Here are some of the things I have collected this week (apart from another cold):

- a new pair of glasses:


It’s about three years since I had an eye test, and the last time I did an intensive period of writing (writing up my PhD) without having had my eyes tested for a while, I developed migraines – the Hildegard of Bingen flashing lights variety, though I am not aware of having received any divine visions. I figured I didn’t want them to develop again while I am writing my book in the spring, and it did turn out I needed a new prescription. It is also a long time since I had new frames – I was too impoverished, and kept reusing old ones – so this time I treated myself to a new look. They’re still tortoiseshell, but lighter, and I decided to go square. They’re also Giorgio Armani!

- some Iraqi coins:


On Monday we took some Iraqi curators out for lunch, who are spending a few months undertaking placements at the British Museum, under the auspices of the World Collections Programme. It was wonderful to see how much more upbeat they are than previous visitors we have had over the last few years – they actually said that for the first time they feel full of hope for the future. One of them was from Basra – his family was forcibly resettled to the north of Iraq by Saddam Hussein but they have recently gone back. Amazingly, they seemed to be really happy with the way the British army has handled the situation in Basra. It was possible to laugh about all the fish options on the menu – “I eat fish all the time in Basra [it’s a port city], I don’t want to eat fish in London”! One of them was a specialist in Islamic coins.

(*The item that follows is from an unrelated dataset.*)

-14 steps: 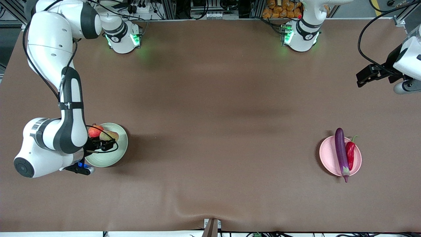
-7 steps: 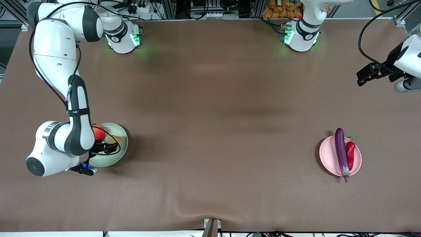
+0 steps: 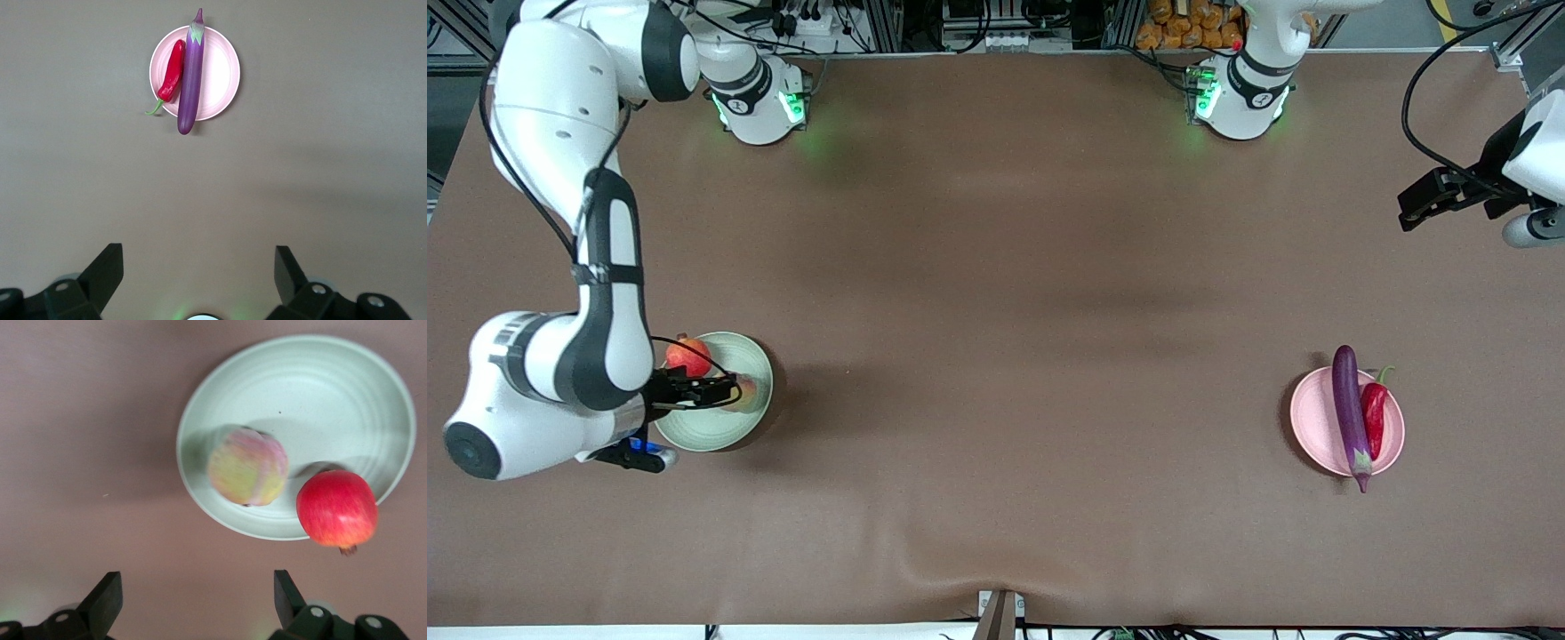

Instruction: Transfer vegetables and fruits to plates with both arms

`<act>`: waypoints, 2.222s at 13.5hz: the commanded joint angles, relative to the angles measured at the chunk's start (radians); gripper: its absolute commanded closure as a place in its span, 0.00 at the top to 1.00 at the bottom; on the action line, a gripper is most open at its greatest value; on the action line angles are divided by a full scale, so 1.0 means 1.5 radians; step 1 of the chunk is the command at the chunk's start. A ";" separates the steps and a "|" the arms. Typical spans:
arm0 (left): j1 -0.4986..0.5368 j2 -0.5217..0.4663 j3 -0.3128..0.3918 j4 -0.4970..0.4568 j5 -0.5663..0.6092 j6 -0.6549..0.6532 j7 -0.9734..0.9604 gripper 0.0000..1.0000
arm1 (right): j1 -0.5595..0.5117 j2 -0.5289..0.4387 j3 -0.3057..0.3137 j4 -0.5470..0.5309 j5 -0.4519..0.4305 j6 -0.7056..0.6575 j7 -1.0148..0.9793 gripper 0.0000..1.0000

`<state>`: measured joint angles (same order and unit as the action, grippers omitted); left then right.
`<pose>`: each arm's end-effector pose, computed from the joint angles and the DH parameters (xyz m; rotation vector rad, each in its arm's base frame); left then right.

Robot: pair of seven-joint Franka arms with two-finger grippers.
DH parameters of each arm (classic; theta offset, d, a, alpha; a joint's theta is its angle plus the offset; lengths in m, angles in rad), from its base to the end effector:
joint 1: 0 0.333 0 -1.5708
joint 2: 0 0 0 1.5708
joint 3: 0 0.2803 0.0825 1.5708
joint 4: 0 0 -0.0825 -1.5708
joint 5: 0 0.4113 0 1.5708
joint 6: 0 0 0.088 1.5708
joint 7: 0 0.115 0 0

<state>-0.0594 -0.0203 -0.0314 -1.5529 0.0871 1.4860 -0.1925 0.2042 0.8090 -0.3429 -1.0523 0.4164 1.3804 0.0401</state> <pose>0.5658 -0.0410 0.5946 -3.0435 -0.1631 0.0515 0.7075 0.0205 0.3048 -2.8871 0.2132 0.6440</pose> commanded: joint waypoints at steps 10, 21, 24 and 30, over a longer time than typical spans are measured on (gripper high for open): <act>0.000 -0.032 -0.001 -0.022 -0.017 -0.015 0.007 1.00 | 0.013 -0.245 0.008 0.010 -0.171 -0.075 -0.063 1.00; -0.005 -0.033 -0.005 -0.018 -0.018 -0.030 0.007 1.00 | 0.005 -0.331 0.007 -0.001 -0.167 -0.088 -0.060 1.00; -0.005 -0.038 -0.006 -0.015 -0.017 -0.035 0.008 1.00 | -0.030 -0.376 0.044 -0.038 -0.174 -0.098 -0.054 1.00; -0.011 -0.036 -0.006 -0.006 -0.017 -0.036 0.008 1.00 | -0.133 -0.510 0.230 -0.203 -0.281 -0.044 0.005 1.00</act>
<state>-0.0683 -0.0519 -0.0430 -1.5582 0.0786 1.4422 -0.1910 0.0773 0.1601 -0.1203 -1.1880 0.0407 1.2421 -0.0142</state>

After expressing disappointment that we didn’t have any Islamic coins on display (we have very few in the collection), he dug into his wallet and gave both of us a set of the new Iraqi coins. They seemed really proud of them.

- Carnivàle:


We have been Lovefilm members for years – it’s brilliant, films or TV series you missed or are nostalgic about or were too young ever to see come right through your front door and you can watch them in your own good time! I had once read something about a new HBO series, Carnivàle – I am not sure if it was even aired in the UK – so I put it on our Lovefilm list and the first disc arrived some time ago, but we were a bit unsure (not to mention too busy in the evenings), so we only just got round to watching it last week. We’ve had the second disc since then, and I’m completely hooked. K is not so sure. But it’s just Twin Peaks-y enough (and not just because of the presence of Michael J. Anderson) to keep me interested. Only two episodes per disc though, which is very annoying! (our Lovefilm deal is only four discs a month… which, realistically, is quite enough)

- more Obama hagiography (with thanks to Karen):

This is really touching – I only watched it once, but the chorus has been haunting me all week.

Rosa sat, so Martin could walk - Martin walked,
So Barack could run - Barack ran,
He ran and he won,
So that all our children could fly.



What is great about all the coverage of Obama at the moment, is the utter absence of cynicism – it’s so refreshing to just really believe in someone for a change. Have you noticed how Jon Stewart is like an innocent young child idolising a hero at the moment? Of course I know there are cynics out there – I am just choosing to ignore them.